Prostate cancer patients can be safely treated with a "middle ground" between the two extreme methods of treating prostate cancer the gold standard of radical prostatectomy and the more controversial and passive approach of "watchful waiting." Armed with data from several studies, Onik suggested that about two-thirds of all prostate cancer is amenable to a less-invasive approach, which he calls the "male lumpectomy."

He disclosed the results of his series of 120 focal cryoablation patients, which demonstrated excellent efficacy and reduced morbidity, especially as it relates to urinary incontinence and sexual potency.

As portrayed in Table 4, on the next page, Onik noted that IRE has numerous potential advantages in treating prostate cancer and relatively few drawbacks. The early human data in the treatment of prostate cancer has been very encouraging, with negative biopsies and full continence and potency for all six patients. He did note that there are potential disadvantages that remain, including "the great unknowns," i.e., finding a problem or challenge that heretofore has not been addressed or surfaced.

Onik concluded by saying, "While we have a lot more work to do on IRE to establish its specific role, I am very excited about its potential."

An intriguing variation on the theme of attacking cancer cells through interventional means was presented at a main WCIO session by Tony Reid, MD, associate professor at the University of California, San Diego. He discussed the use of a breakthrough product class of cancer therapeutics vaccinia viruses that have been engineered to target, attack and eradicate cancer without harming the surrounding cells.

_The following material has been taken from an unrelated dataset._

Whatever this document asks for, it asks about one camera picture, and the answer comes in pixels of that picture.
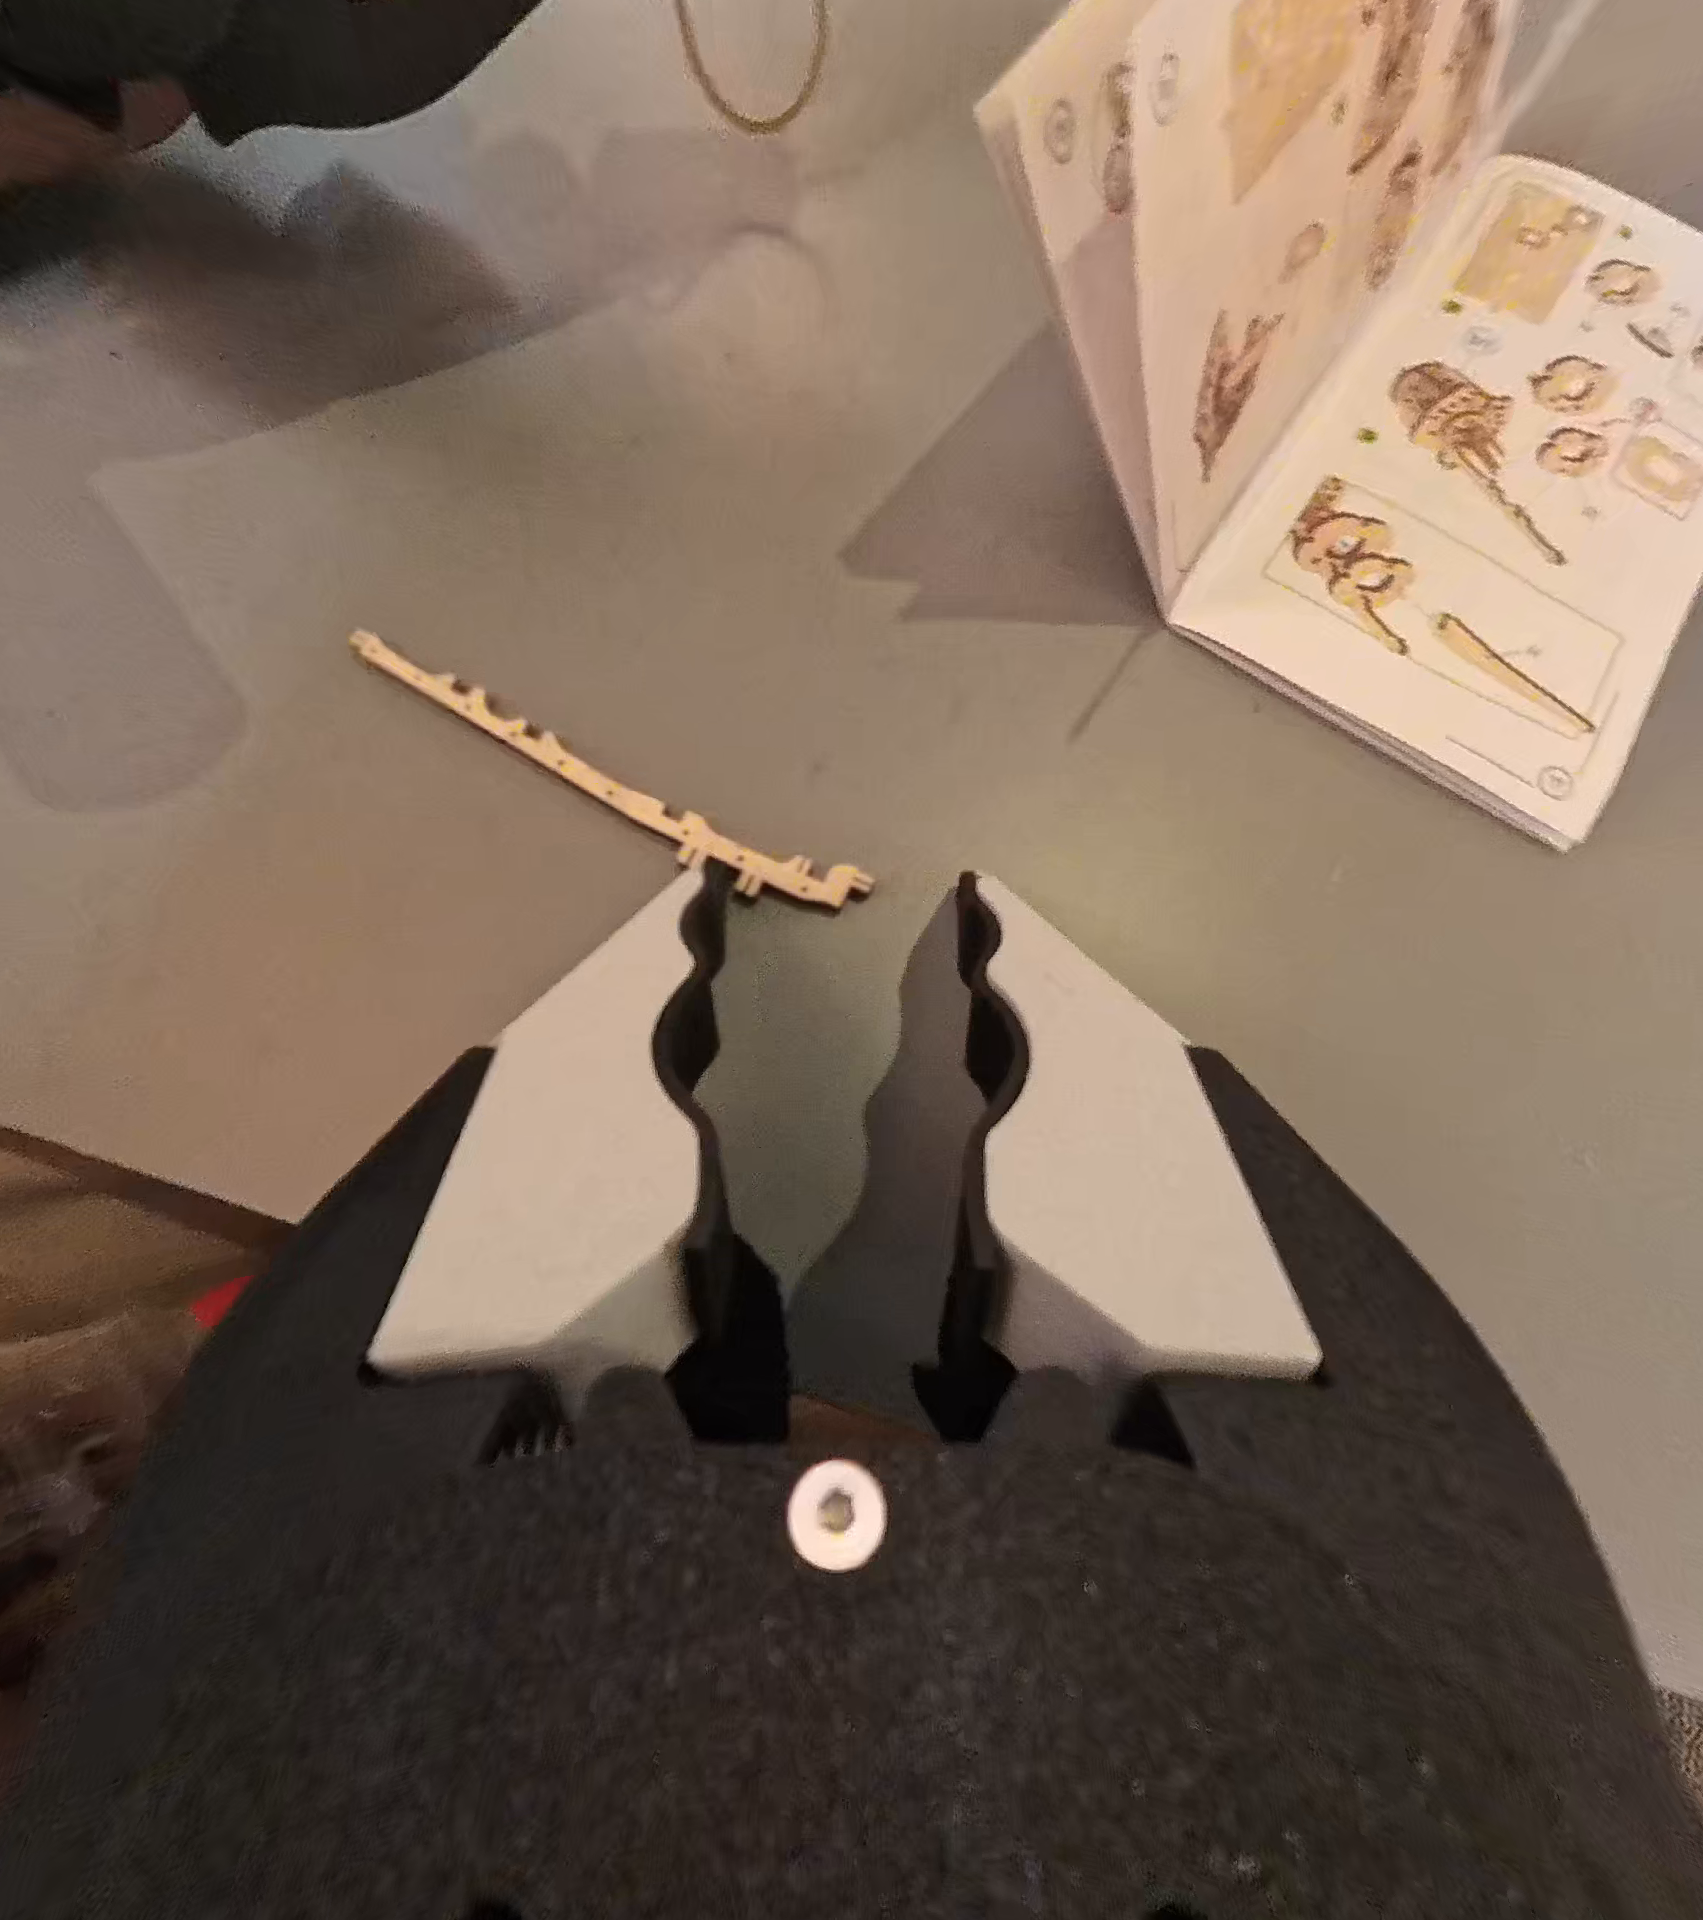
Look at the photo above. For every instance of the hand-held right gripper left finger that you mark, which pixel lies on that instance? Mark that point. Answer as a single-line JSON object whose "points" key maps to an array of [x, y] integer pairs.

These agents are derived from a proprietary class of targeted and armed oncolytic poxviruses. They can multiply selectively within cancer cells, leading to their destruction. These newly created copies are then released and are able to infect and eradicate other tumor cells both locally and in distant sites in the body. This cycle of replication, cancer cell destruction, release and spread is then repeated. Normal cells are not affected, resulting in safety and tolerability.

The developer of one of these products, Jennerex Biotherapeutics (San Francisco), has been reporting data on its virus JX-594 at recent medical conferences. Preliminary Phase I data, which were published in the June issue of The Lancet Oncology, in an article titled "Use of a targeted oncolytic poxvirus, JX-594 in patients with refractory primary or metastatic liver cancer: a Phase I trial," showed strong evidence of safety and efficacy. The 14 patients who were treated in this trial received an ultrasound-guided intratumoral injection of JX-594.

Reid said that JX-594 early results are "extraordinarily good" and that this approach could potentially become a "major weapon" against cancer, especially lung and liver. A larger Phase II trial is now under way.

Emphasis on image guidance

One of the recurrent themes of this conference was the need for better image guidance, which cast the privately-owned company Traxtall (Toronto) in the limelight. Its FDA-approved PercuNav system guides a needle or probe to any pre-defined target using pre-operative or intra-operative images derived from CT, MRI or ultrasound.

By tracking the tip of either rigid or flexible instruments using tiny sensors embedded in the instruments, its system provides real-time 3-D visualization and navigation during RFA and other interventions such as biopsies, ultrasound trackers and probes. The system transforms 2-D patient images into dynamic maps showing the location of the instrument in the patient.

The company refers to its system, which sells for about $100,000, as a "GPS system for the human body." It has recently placed systems at several prestigious sites such as Massachusetts General Hospital (Boston) and the National Institutes of Health (Bethesda. Maryland) and has several more key hospitals in its pipeline that will soon be accepting shipment and installation. The company is now ramping up its sales force for a big commercial selling effort.